1965年から1967年にかけて刊行された中央公論版『日本の歴史』は、昨年、中公文庫の新装版で再刊されましたが、こんどその「別巻」が出版されました。中身は何かというと、最初に『日本の歴史』が刊行されたときに挟み込まれていた「付録」に掲載されていた各巻執筆者と著名人との対談集です。
たとえば第15巻「大名と百姓」を書いた佐々木潤之介先生は、徳川林政史研究所の徳川義親氏と対談。1966年におこなわれたものなので、そのとき佐々木先生は36歳。徳川義親氏は80歳で、親子以上の年の差。さらに、林政史研究をやられていたとはいえ、尾張徳川家第19代当主で戦前は侯爵だった徳川氏と佐々木先生とでは、立場の違いも大きいものがあります。しかし、明治44年に地方文書(じかたもんじょ)で卒論を書き、「お前のやっていることは歴史じゃない」と言われた徳川氏と、マルクス主義歴史学の立場から庶民の暮らしを描いた佐々木先生とのやりとりは、いま読んでもなかなか興味深いものです。大先輩の徳川氏の意見に、佐々木先生がところどころで批判を試みているのも、面白く思いました。

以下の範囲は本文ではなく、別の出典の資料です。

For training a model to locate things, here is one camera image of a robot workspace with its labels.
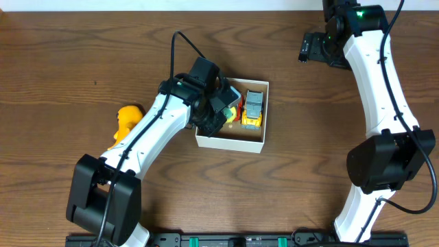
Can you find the small rattle drum toy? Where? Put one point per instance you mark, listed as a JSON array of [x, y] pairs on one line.
[[230, 114]]

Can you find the red toy car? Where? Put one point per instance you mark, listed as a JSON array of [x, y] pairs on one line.
[[239, 109]]

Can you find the yellow grey dump truck toy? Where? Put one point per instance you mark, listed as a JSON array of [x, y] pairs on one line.
[[252, 114]]

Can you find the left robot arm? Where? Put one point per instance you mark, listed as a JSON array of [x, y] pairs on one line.
[[105, 193]]

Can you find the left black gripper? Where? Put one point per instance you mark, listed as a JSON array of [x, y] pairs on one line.
[[215, 124]]

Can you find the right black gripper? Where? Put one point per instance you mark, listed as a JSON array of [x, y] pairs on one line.
[[313, 51]]

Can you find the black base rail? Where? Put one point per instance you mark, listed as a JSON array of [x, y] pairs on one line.
[[298, 238]]

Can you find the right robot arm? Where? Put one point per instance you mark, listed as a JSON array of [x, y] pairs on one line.
[[357, 38]]

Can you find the orange dinosaur toy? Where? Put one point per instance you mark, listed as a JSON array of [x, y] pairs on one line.
[[128, 117]]

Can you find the white cardboard box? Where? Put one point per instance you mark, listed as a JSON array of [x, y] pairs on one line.
[[232, 136]]

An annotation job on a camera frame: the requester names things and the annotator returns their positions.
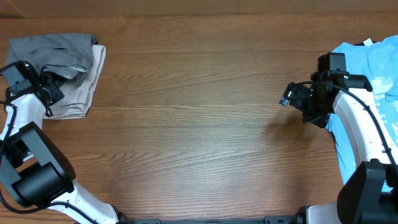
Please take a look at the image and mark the grey shorts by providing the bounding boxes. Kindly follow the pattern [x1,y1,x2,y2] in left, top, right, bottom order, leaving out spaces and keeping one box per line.
[6,33,98,80]

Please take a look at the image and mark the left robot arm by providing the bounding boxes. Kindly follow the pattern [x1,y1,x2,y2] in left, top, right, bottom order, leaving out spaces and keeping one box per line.
[1,61,130,224]

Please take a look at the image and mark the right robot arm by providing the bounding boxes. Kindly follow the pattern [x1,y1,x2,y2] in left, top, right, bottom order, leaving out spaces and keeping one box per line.
[280,52,397,224]

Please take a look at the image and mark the folded beige shorts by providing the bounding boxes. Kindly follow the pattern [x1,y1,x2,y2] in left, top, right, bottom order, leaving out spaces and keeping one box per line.
[44,45,106,119]

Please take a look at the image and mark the light blue printed t-shirt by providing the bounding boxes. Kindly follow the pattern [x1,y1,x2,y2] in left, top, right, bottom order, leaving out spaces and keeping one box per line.
[326,35,397,184]

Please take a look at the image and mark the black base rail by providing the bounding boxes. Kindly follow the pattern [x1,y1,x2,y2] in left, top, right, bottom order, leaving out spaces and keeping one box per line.
[131,214,307,224]

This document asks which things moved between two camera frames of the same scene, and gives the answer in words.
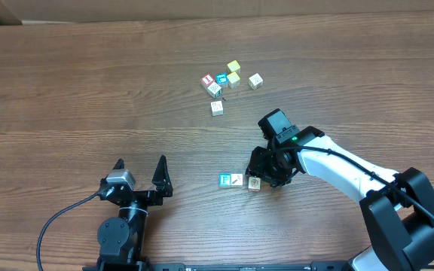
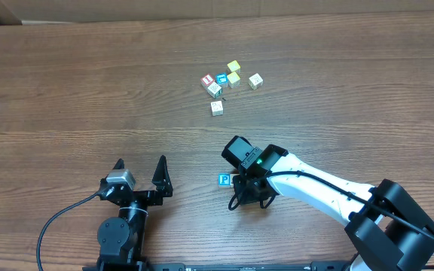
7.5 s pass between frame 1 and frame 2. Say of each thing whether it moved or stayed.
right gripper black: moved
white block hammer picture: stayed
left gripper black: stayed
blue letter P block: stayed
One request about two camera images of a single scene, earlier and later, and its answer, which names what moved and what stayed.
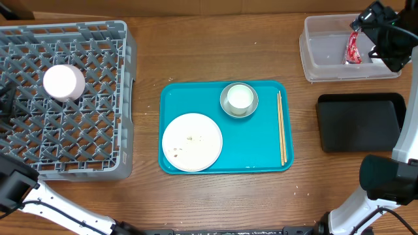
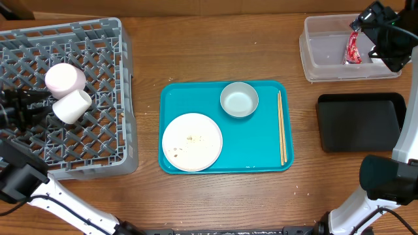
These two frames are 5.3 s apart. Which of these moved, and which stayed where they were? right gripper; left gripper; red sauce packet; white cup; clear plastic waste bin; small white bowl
Moved: white cup; left gripper
Stayed: red sauce packet; right gripper; small white bowl; clear plastic waste bin
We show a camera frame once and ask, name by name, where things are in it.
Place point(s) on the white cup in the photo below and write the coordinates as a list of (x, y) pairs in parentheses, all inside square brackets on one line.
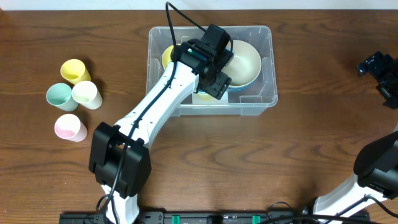
[(87, 94)]

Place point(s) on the light blue cup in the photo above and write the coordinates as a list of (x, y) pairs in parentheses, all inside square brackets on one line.
[(201, 93)]

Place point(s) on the white label in container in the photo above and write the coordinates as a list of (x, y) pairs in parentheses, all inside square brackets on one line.
[(222, 101)]

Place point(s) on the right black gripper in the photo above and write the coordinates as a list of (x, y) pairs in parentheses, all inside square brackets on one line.
[(382, 74)]

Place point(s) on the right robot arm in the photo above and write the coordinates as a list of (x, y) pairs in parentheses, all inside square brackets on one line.
[(374, 177)]

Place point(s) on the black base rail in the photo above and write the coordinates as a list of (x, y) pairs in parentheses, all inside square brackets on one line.
[(178, 218)]

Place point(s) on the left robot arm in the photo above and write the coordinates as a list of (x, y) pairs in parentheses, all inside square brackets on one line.
[(119, 156)]

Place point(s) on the beige large bowl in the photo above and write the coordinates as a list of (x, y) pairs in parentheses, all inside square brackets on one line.
[(245, 64)]

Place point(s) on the mint green cup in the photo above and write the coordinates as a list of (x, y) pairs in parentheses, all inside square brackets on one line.
[(60, 96)]

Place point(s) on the clear plastic storage container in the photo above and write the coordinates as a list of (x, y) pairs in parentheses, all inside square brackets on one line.
[(250, 102)]

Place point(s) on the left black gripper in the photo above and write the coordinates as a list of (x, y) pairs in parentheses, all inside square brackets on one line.
[(218, 84)]

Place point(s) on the pink cup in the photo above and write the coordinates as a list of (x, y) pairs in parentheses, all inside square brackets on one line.
[(69, 127)]

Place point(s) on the yellow cup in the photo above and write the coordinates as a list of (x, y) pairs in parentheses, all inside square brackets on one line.
[(75, 71), (205, 97)]

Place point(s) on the yellow small bowl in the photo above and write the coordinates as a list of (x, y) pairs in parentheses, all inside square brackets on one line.
[(166, 56)]

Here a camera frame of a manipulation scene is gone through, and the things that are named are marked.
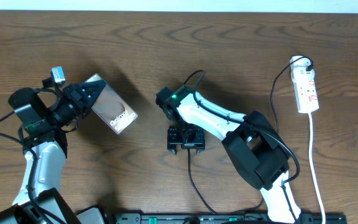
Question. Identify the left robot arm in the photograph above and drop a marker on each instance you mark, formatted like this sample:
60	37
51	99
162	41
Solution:
43	113

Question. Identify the white power strip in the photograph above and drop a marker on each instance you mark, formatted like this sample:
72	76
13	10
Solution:
305	90

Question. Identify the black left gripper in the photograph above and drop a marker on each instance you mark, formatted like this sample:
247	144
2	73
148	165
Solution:
73	94

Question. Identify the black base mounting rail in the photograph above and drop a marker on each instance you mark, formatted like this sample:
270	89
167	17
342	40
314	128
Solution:
253	218

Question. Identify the white USB charger adapter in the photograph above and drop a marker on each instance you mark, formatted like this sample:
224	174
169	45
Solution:
301	66

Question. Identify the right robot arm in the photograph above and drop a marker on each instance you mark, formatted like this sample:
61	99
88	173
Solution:
255	149

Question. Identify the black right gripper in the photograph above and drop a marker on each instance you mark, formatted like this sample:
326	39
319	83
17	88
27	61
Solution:
197	143

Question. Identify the bronze Galaxy smartphone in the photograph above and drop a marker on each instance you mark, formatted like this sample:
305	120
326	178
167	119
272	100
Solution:
111	108

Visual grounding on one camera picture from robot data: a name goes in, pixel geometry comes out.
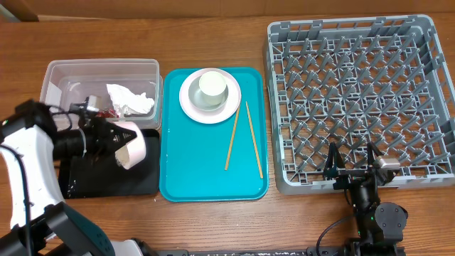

第10巻「下克上の時代」を書いた永原慶二先生は、ヨーロッパ史の増田四郎氏と対談されています。永原先生42歳、増田先生57歳ということで、年齢差は佐々木先生の場合ほどではありませんが、増田四郎といえば一橋大の戦前からの西洋経済史の大家。当時は、経済学部長でもあったはずで、これもなかなか興味深い対談です。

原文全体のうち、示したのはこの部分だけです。